» Goal of the exercise:
Return, from the listing below, each line where the word "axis" appears.

» Dataset records:
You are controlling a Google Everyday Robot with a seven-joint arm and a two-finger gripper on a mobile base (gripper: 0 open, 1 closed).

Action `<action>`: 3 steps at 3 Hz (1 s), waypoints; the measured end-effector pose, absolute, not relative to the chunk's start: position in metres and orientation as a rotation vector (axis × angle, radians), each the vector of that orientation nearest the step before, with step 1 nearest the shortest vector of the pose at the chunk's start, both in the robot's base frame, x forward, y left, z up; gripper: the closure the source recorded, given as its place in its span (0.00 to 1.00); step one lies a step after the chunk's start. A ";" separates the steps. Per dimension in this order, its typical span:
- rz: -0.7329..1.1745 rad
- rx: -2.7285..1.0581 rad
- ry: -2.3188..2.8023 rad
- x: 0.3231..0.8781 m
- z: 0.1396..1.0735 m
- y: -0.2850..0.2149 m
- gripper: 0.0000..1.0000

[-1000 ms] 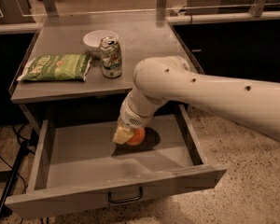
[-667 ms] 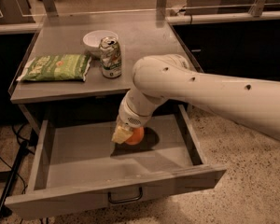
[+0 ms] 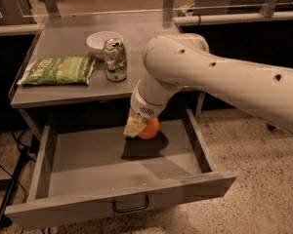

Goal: Pick orange from top drawer and place on counter

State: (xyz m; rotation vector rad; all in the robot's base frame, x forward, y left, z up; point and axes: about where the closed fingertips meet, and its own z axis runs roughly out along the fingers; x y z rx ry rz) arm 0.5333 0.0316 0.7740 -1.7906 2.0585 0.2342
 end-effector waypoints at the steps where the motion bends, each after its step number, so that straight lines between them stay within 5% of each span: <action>1: 0.152 -1.755 2.076 0.543 0.812 0.014 1.00; 3: 0.170 -1.754 2.078 0.556 0.820 0.011 1.00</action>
Offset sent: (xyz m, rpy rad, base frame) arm 0.0093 -0.0165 0.0357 -0.0289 -0.0400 -0.0374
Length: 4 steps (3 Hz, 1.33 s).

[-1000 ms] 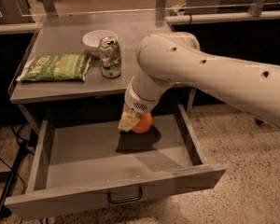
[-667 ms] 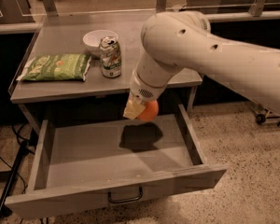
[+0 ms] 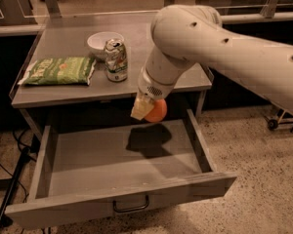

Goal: Pick orange from top drawer and place on counter

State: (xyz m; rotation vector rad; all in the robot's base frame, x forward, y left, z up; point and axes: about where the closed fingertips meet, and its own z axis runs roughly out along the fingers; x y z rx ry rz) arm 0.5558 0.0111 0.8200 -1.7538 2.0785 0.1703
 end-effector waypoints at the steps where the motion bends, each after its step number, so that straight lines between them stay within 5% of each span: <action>1: 0.165 -1.734 2.075 0.583 0.847 0.007 1.00; 4: 0.117 -1.697 2.067 0.627 0.892 0.002 1.00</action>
Offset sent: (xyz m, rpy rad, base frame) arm 0.0934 -0.0131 0.1148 -0.0216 -0.1189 -0.0451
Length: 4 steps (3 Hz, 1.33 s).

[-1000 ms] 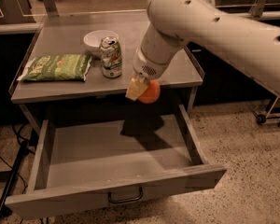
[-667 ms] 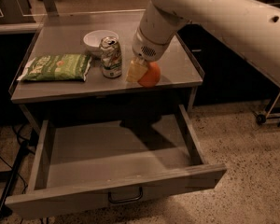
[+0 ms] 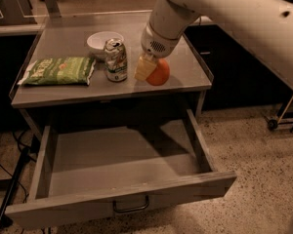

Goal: Pick orange from top drawer and place on counter

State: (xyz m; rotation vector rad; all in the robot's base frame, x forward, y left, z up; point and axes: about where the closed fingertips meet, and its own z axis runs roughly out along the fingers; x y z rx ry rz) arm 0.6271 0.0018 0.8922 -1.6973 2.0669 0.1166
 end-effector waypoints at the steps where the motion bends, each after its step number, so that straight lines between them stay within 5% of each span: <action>1: 0.098 -1.675 2.083 0.663 0.901 -0.015 1.00; 4: 0.021 -1.611 2.093 0.708 0.939 -0.045 1.00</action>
Offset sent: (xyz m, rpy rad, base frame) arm 0.1234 -0.0863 0.0747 -0.0714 -0.0698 -0.1332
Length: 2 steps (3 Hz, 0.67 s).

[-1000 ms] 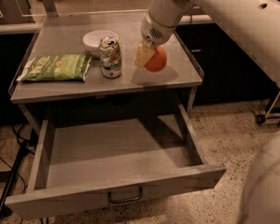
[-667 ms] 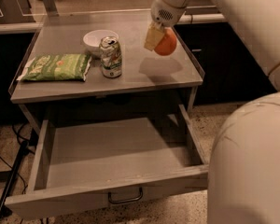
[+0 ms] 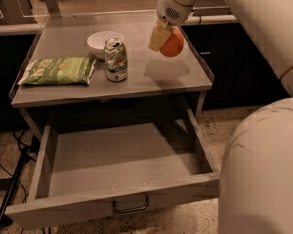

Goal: Pick orange from top drawer and place on counter

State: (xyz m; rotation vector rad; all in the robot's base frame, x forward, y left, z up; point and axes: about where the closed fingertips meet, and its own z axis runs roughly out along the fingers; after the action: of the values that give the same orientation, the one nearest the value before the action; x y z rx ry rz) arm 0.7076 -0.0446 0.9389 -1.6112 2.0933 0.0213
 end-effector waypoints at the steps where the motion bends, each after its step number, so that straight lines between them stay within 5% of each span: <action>1: 0.105 -1.616 2.091 0.711 0.923 -0.037 1.00; 2: 0.227 -1.655 2.078 0.714 0.901 -0.021 1.00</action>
Offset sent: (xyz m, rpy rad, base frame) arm 0.0096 0.0300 -0.0466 0.1392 0.1383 0.0957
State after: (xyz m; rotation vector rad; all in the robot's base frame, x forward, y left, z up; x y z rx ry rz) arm 0.7142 -0.0208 0.9007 -1.6545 2.0777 0.2271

» Exercise output:
Action `<action>`: 3 steps at 3 Hz (1 s), waypoints; the measured end-effector pose, absolute, not relative to the chunk's start: position in metres and orientation as a rotation vector (axis × angle, radians), each the vector of that orientation nearest the step before, with step 1 nearest the shortest vector of the pose at the chunk's start, both in the robot's base frame, x forward, y left, z up; gripper: the closure the source recorded, given as its place in its span (0.00 to 1.00); step one lies a step after the chunk's start. A ";" separates the steps. Per dimension in this order, its typical span:
State: (xyz m; rotation vector rad; all in the robot's base frame, x forward, y left, z up; point and axes: about where the closed fingertips meet, and its own z axis runs roughly out along the fingers; x y z rx ry rz) arm 0.5333 0.0316 0.7740 -1.7906 2.0585 0.2342
State: (xyz m; rotation vector rad; all in the robot's base frame, x forward, y left, z up; point and axes: about where the closed fingertips meet, and its own z axis runs roughly out along the fingers; x y z rx ry rz) arm 0.5558 0.0111 0.8200 -1.7538 2.0785 0.1703
State: (xyz m; rotation vector rad; all in the robot's base frame, x forward, y left, z up; point and axes: about where the closed fingertips meet, and its own z axis runs roughly out along the fingers; x y z rx ry rz) arm 0.6271 0.0018 0.8922 -1.6973 2.0669 0.1166
State: (xyz m; rotation vector rad; all in the robot's base frame, x forward, y left, z up; point and axes: about where the closed fingertips meet, and its own z axis runs roughly out along the fingers; after the action: of the values that give the same orientation, the one nearest the value before the action; x y z rx ry rz) arm 0.7076 -0.0446 0.9389 -1.6112 2.0933 0.0213

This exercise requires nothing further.